**PROBLEM DESCRIPTION**
Show me each line of the listing below where the word "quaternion" appears.
============
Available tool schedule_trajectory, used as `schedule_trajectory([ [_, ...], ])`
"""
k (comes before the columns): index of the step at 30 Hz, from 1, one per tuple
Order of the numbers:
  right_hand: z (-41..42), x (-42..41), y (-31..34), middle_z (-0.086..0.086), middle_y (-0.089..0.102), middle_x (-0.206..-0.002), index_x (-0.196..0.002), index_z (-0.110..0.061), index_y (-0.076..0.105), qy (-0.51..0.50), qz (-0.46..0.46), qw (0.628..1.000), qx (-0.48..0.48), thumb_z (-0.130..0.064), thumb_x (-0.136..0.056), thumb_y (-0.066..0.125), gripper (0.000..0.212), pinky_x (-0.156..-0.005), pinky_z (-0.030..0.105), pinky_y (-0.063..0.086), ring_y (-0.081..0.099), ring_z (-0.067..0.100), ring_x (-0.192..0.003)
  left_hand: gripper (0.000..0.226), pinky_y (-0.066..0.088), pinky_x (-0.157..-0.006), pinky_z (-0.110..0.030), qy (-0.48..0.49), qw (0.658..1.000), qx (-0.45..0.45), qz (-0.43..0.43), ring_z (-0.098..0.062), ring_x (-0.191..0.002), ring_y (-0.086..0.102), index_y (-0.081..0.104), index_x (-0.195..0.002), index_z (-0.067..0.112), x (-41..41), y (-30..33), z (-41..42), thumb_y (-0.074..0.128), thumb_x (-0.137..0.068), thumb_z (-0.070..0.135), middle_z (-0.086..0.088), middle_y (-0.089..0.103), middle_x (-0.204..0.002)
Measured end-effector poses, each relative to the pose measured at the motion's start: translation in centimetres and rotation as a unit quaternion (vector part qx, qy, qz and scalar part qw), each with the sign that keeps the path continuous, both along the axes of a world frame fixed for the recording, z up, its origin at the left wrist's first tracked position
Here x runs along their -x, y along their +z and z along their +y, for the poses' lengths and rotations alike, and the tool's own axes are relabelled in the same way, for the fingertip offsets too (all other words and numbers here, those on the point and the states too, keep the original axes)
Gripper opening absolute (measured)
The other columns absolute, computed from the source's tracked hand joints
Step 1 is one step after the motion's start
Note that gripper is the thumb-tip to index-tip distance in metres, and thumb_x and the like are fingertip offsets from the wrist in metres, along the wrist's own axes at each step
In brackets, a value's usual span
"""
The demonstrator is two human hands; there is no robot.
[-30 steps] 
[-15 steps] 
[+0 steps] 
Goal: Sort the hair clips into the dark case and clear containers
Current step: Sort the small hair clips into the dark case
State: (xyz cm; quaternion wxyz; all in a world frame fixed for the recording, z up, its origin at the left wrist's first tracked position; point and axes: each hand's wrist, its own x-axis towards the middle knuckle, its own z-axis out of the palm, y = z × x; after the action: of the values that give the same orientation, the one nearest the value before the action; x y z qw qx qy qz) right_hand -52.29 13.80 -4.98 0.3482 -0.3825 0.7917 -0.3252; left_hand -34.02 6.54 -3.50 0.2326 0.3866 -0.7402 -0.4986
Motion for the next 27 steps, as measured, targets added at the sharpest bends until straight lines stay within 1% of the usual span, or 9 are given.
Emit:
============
**RESULT FOR THIS EXERCISE**
Measured end-effector poses, each relative to the pose measured at the motion's start: translation in centimetres and rotation as a unit quaternion (vector part qx, qy, qz and scalar part qw), each with the sign that keeps the path continuous, both along the axes of a world frame fixed for the recording, z up, its origin at the left wrist's first tracked position
State: (xyz cm; quaternion wxyz; all in a world frame fixed for the recording, z up, its origin at the left wrist's first tracked position; point and axes: each hand's wrist, its own x-axis towards the middle knuckle, its own z-axis out of the palm, y = z × x; after the action: of the values that give the same orientation, the one nearest the value before the action; x y z qw qx qy qz) right_hand -52.29 13.80 -4.98 0.3482 -0.3825 0.7917 -0.3252; left_hand -34.02 6.54 -3.50 0.2326 0.3866 -0.7402 -0.4986

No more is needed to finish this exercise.